There is material below. Print exactly the lines starting at the line with "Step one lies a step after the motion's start" and ending at the line with "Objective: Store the", ends included, and no others.

*** Block opens ***

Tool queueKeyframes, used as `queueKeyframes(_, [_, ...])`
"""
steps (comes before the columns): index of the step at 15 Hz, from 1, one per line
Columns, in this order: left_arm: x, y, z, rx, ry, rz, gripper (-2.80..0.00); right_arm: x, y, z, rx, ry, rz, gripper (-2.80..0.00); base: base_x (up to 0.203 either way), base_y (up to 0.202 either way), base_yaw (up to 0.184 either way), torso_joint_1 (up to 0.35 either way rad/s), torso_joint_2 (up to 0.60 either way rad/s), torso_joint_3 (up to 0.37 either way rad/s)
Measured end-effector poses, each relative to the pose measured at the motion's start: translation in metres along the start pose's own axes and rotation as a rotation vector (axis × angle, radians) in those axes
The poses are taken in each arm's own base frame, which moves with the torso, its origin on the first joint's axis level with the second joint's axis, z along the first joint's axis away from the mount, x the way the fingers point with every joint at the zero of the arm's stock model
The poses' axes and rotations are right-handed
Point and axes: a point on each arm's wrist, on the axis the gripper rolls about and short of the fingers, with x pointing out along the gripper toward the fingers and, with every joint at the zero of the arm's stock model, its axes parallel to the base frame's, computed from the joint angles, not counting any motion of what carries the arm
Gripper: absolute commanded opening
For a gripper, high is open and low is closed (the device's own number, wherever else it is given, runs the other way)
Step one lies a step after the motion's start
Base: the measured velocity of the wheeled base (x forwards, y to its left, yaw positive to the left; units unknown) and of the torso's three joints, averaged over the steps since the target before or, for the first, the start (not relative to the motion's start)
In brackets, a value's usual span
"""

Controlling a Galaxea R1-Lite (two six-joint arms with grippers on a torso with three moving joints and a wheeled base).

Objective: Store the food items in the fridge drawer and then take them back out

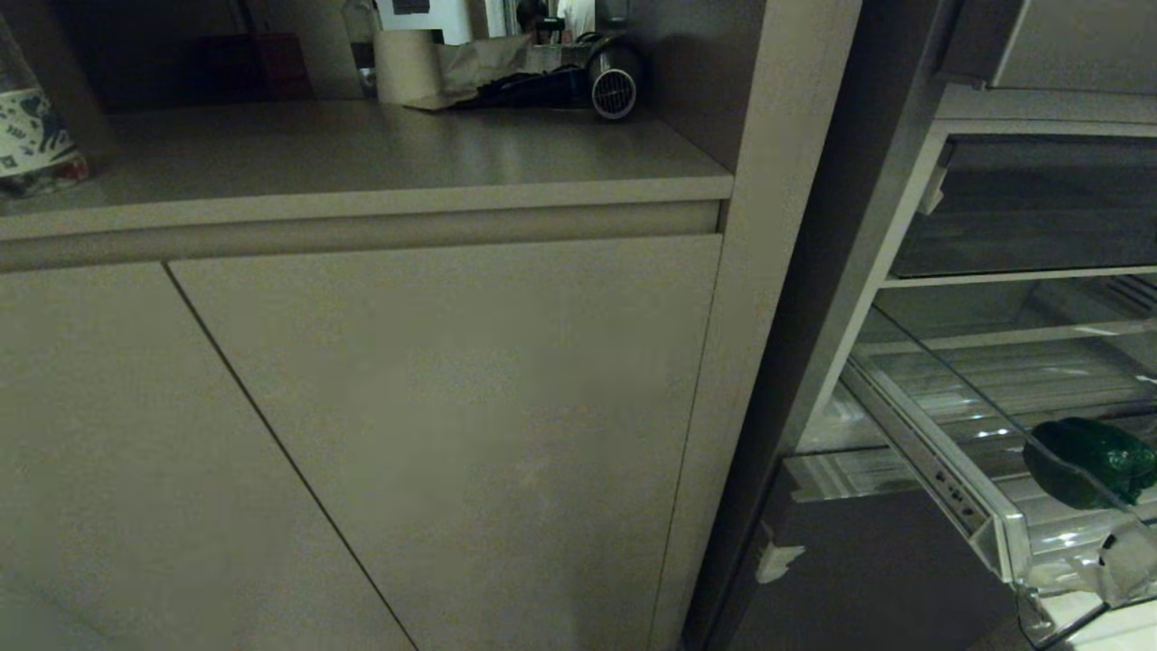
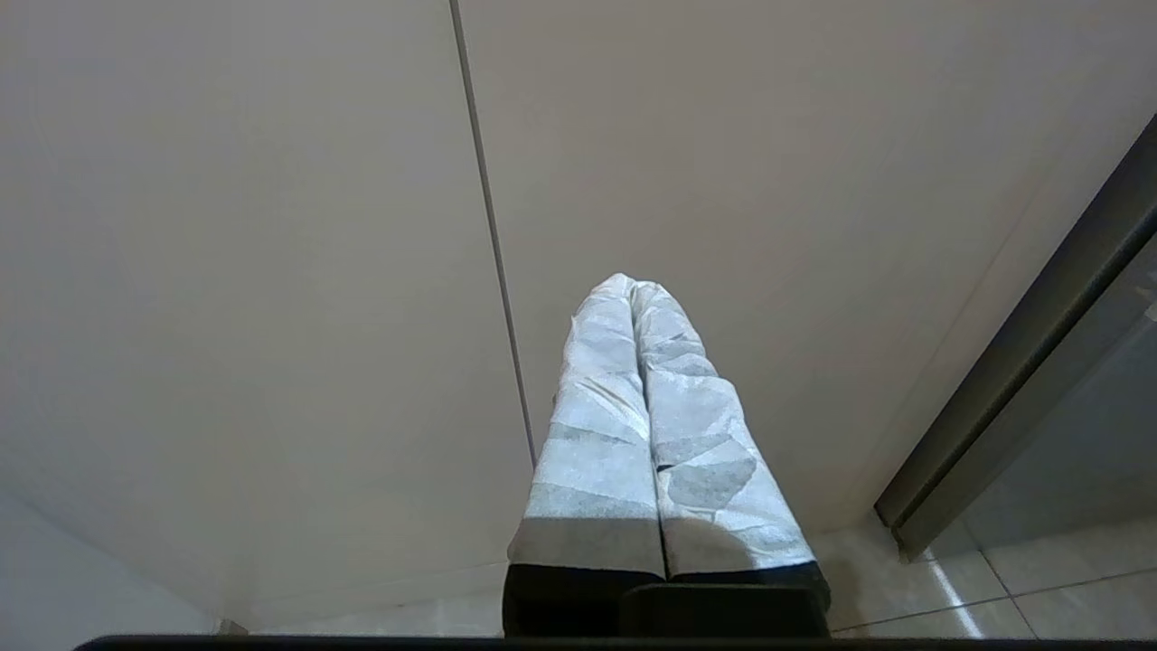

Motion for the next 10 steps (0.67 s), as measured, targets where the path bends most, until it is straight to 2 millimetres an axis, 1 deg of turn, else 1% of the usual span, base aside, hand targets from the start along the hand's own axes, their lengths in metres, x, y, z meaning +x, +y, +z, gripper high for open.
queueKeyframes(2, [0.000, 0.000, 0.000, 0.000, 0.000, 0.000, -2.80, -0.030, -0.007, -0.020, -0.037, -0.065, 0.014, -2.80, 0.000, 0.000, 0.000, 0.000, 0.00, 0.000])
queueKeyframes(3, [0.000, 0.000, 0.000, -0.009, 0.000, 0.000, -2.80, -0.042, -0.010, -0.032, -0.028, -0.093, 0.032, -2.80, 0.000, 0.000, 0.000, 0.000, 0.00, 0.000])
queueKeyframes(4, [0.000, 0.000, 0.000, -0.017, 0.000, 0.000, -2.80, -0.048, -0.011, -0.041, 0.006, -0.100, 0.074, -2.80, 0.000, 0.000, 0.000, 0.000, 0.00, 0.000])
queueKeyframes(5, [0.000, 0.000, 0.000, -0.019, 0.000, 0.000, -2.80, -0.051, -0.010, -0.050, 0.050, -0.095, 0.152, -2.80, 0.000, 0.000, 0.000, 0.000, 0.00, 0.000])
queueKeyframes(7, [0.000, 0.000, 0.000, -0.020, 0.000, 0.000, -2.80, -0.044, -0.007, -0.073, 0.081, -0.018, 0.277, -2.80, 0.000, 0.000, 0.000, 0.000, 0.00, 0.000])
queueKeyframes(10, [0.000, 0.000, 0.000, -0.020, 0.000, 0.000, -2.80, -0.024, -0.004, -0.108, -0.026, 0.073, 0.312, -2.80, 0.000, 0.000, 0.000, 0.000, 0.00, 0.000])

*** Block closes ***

* [Task result]:
Step one lies a step after the motion's start
Base: the measured velocity of the wheeled base (x forwards, y to its left, yaw positive to the left; units unknown) and of the torso's three joints, averaged over the steps since the target before or, for the first, the start (not relative to the motion's start)
In brackets, a value's usual span
"""

Controlling a Galaxea R1-Lite (two six-joint arms with grippers on a torso with three moving joints and a wheeled base).

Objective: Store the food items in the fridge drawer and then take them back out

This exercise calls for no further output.